Published 11:17 pm Thursday, November 13, 2008

The lights clicked on in his house every two hours Wednesday night and into Thursday morning. Each time, Carl Oxwang peeked outside, then checked online to see whether the Snohomish River was about to spill into his kitchen.

It wasn’t until the morning light began to inch across the rain-soaked sky that Oxwang, 64, knew he’d escaped the flood.

“We made it!” he said, surveying his muddy but nowhere-near-submerged garden.

Lowell-Snohomish River Road, which is built up on an embankment, is the only thing that separates Oxwang’s home and others along the road from the Snohomish River. When the river floods, water rushes over the road and spills off the embankment. The driveways, yards and gardens that sit below the road often end up submerged, and residents usually find inches of water in their living rooms.
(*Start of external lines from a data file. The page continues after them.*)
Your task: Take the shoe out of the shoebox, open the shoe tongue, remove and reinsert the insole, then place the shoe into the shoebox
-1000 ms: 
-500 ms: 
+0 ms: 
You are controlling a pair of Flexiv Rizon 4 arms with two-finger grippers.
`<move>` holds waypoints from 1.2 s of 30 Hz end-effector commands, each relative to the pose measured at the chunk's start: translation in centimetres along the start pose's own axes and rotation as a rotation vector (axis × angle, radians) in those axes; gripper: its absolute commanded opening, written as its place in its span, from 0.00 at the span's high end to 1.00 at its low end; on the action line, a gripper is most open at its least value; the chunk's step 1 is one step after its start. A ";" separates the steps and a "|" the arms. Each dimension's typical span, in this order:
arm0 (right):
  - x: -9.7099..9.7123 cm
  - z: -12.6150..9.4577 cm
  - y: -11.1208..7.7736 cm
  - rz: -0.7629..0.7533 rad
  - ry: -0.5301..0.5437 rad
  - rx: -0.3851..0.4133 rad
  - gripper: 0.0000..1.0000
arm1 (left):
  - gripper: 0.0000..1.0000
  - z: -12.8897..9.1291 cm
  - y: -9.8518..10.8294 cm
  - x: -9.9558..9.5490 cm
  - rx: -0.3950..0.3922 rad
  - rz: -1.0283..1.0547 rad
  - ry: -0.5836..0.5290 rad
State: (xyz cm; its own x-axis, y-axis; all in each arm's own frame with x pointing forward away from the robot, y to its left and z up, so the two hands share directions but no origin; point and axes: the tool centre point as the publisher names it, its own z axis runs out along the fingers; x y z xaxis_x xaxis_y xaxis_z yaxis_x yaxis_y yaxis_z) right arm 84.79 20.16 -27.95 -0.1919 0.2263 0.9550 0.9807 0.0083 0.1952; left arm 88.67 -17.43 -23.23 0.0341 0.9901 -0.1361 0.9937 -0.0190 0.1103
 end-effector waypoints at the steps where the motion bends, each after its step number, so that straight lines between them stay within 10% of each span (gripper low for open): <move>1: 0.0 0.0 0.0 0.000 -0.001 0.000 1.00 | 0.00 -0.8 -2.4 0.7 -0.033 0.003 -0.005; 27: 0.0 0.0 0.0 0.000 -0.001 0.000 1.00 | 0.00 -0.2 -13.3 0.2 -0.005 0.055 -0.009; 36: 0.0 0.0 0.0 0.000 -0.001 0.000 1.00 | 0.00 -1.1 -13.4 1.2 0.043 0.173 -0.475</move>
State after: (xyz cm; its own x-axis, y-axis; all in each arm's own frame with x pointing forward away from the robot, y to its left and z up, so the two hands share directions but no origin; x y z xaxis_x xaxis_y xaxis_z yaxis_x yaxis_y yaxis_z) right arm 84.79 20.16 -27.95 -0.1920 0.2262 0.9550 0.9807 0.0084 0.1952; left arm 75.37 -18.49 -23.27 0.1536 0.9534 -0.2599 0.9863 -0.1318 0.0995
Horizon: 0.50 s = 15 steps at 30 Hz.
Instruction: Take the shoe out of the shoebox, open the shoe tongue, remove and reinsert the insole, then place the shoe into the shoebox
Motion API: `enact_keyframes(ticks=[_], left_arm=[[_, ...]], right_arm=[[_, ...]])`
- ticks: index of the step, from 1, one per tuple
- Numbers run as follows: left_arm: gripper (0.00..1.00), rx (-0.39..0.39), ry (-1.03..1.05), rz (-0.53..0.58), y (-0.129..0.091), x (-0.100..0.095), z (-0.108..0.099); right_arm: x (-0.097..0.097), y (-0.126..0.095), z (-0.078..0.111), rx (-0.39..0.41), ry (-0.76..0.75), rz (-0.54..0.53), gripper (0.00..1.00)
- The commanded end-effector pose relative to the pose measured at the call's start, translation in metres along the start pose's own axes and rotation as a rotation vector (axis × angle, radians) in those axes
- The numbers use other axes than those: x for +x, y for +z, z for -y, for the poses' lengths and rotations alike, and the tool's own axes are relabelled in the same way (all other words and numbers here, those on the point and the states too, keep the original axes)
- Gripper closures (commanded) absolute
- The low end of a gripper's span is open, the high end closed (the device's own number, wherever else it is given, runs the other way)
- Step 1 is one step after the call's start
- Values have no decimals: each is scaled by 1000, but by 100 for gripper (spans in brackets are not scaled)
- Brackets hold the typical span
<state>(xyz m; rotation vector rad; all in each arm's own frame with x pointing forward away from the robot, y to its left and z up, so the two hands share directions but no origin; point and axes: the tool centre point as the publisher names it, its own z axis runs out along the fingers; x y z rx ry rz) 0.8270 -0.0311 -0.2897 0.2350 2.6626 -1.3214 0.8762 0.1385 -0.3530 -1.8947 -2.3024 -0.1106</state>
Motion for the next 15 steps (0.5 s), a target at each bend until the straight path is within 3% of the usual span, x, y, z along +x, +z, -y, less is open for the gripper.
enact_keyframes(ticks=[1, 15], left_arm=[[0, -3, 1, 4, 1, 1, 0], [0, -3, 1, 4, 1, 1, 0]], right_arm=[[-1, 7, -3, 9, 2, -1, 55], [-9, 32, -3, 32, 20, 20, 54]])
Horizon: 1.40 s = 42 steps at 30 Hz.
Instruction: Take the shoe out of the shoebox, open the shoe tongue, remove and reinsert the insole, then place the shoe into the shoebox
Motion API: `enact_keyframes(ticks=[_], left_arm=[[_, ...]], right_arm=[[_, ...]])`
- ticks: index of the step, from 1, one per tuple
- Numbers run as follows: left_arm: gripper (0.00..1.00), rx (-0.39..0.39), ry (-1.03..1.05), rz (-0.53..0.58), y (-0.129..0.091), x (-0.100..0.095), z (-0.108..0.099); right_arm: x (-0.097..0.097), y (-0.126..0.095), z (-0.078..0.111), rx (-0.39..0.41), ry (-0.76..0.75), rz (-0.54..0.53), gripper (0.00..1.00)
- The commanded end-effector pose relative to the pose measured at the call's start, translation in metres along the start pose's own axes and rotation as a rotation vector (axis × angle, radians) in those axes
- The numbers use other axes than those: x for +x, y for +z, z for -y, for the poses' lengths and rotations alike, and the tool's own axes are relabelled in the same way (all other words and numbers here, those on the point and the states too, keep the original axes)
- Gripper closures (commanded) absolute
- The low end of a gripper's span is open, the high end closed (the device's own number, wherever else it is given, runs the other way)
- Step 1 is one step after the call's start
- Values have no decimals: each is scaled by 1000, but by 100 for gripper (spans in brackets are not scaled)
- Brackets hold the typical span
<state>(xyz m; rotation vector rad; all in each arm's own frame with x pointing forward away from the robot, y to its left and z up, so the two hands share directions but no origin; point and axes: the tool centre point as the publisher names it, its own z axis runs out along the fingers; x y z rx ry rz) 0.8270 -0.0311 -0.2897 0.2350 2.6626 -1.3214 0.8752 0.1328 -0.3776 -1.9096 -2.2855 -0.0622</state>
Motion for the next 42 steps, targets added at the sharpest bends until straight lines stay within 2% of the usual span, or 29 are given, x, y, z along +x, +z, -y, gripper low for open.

That didn’t happen this time. Rain that drenched the region this week was initially expected to bring record floods, but the water’s long-­simmering wrath subsided at the last minute. Index, Sultan and Gold Bar all suffered flooding from the Skykomish River, but Stanwood escaped major disaster from the Stillaguamish River and the Snohomish River merely lapped at the edges of the city of Snohomish.

“All’s quiet on the western front,” said Noel Gilbrough, a project manager for the U.S. Army Corps of Engineers.

The Snohomish River crested in Snohomish at nearly 30 feet about 10 a.m. Thursday, Gilbrough said. The Skykomish and Snoqualmie rivers, which both feed the Snohomish, are both still in flood stage at various points upstream, so the Snohomish River will likely stay high through today and maybe even Saturday, he said.

The river is affected by the tide, and an extremely low tide was expected late Thursday night and early this morning, Gilbrough said. That could pull large amounts of water out to sea fast enough to slough off sides of the riverbank and levees, he said.

“We’ve got saturated banks and levees, and in many cases what’s keeping them stable is the high water,” he said.

If the water rushes by too fast, the levees could crumble. That’s the worst-case scenario, Gilbrough said.

“Once we get beyond that, we’re feeling pretty good,” he said. “The local diking districts and the county have done a good job of fortifying and strengthening those levees, so we think that risk is fairly minimal.”

County Executive Aaron Reardon on Wednesday issued an emergency declaration for the county. The declaration could mean more support from the state and the Army Corps of Engineers if damage is widespread, said Christopher Schwarzen, Reardon’s spokesman.

All flood watches issued for the county’s river system were lifted late Wednesday night, and the county’s Department of Emergency Management closed its emergency operations center at noon Thursday.

In Sultan, where on Wednesday an army of teenage boys assembled and shouldered sandbags to protect downtown buildings, including City Hall and the library, the water has receded.

“Everything’s back to normal,” Sultan city administrator Deborah Knight said.

Twin Rivers and Haller Parks in Arlington were both flooded, but Arlington assistant city administrator Kristin Banfield said that’s expected.

“We know it gets wet, so we just close the park, let the water recede, and it dries out,” she said. “Neither park sustained much of any damage, so we’re back to business as usual.”